John Reynolds said several times he drove his truck to the edge of the rock slide, walked over and grabbed mail coming in from a USPS truck waiting for the other side.
“It was like a bucket brigade, one truck, the other truck,” he said. “And we will walk towards some degree of danger and a growing awareness of rocks coming down, mailing them across the rocks.”
During the Centennial celebration, John Reynolds cited his mother.
When he was a child he said, “Can you imagine these walls could speak? … If you think about it, all people in every corner of that earth have come to this post office.”
Damien, who became the postmaster after John Reynolds’ retirement, said, “I wouldn’t be here without Yosemite or the Post Office.” In June 1957, the mother Lucy, along with several college girlfriends, went camping in the park. They found a group of cute guys selling tents nearby.
“My mother called out to Dib,” said Damien, 54, with a laugh. “She called my dad for Dib. All the girls chose it from the campsite. They went and met. My mother and dad, they got stuck.
Yosemite Post Officer Ellen Damien and her mother Lucy Parsons were outside the Yosemite Post Office in May 2025.
(Ellen Damien)
Lucy and her catch, David’s people returned to school. She went to All Girls Catholic College in Oakland, where he went to school in Reno and then to morgue training in San Francisco.
Their whole courtship was through letters.
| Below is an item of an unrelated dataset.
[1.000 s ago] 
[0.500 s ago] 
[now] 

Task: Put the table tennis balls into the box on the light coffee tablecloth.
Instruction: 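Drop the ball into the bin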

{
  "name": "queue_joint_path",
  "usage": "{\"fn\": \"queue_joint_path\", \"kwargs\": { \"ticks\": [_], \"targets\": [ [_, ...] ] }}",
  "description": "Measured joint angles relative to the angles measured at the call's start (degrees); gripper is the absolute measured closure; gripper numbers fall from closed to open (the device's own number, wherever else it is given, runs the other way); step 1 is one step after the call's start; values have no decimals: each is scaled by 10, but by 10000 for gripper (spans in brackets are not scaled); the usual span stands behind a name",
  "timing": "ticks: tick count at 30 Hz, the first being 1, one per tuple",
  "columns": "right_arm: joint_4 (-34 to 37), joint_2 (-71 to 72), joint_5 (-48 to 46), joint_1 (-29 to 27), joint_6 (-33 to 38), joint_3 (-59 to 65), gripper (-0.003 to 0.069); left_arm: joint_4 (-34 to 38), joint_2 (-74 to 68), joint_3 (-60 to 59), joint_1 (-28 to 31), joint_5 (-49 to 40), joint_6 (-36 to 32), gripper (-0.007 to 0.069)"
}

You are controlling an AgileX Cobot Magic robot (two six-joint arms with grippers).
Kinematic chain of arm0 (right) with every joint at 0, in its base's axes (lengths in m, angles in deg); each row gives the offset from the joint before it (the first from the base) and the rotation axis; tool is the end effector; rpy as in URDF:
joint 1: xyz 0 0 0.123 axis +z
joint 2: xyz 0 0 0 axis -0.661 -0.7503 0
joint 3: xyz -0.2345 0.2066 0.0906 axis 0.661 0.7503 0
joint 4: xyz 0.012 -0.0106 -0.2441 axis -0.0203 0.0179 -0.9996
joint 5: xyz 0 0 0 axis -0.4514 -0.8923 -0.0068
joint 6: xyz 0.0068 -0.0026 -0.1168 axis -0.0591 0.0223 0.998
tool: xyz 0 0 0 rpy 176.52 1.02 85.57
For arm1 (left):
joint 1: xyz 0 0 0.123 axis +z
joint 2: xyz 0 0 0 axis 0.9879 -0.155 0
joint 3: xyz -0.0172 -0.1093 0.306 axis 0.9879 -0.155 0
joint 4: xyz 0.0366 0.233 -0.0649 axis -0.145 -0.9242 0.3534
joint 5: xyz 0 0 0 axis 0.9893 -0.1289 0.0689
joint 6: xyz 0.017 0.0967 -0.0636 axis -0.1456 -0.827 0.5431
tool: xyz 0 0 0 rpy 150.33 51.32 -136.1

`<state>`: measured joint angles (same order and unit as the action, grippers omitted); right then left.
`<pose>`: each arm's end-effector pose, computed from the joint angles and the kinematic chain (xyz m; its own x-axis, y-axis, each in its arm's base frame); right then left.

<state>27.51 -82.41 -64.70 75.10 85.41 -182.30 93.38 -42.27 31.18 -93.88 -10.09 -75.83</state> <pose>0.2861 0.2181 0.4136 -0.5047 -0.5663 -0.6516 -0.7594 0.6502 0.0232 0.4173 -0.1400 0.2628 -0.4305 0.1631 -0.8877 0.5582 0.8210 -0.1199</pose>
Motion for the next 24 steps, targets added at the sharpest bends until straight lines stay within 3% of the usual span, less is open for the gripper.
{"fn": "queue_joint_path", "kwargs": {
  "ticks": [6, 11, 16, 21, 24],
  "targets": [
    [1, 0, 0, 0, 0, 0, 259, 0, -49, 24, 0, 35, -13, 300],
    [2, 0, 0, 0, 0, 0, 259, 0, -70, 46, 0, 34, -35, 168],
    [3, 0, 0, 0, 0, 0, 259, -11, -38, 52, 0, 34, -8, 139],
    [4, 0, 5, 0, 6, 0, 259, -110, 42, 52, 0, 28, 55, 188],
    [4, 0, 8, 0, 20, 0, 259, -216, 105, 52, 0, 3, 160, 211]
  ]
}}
Damien comes from a long line of USPS employees. Her grandfather was a postmaster of Lake Nevagamon, Wisconsin in the 1930s. And her grandmother, father and uncle worked as store clerks. She worked for USPS for 24 years and started as an alternative rural airline in Stanislaus County. When she won a job in Yosemite, she said she couldn’t believe in her luck.
“It’s so much fun here, and of course beautiful,” she said. “This place is magic.”
Post office staff have been shrinking over the years, ranging from five to six store clerks to just two living in apartments above the lobby.
But the place is still busy. And she said, she hopes it will be there for more than a century more.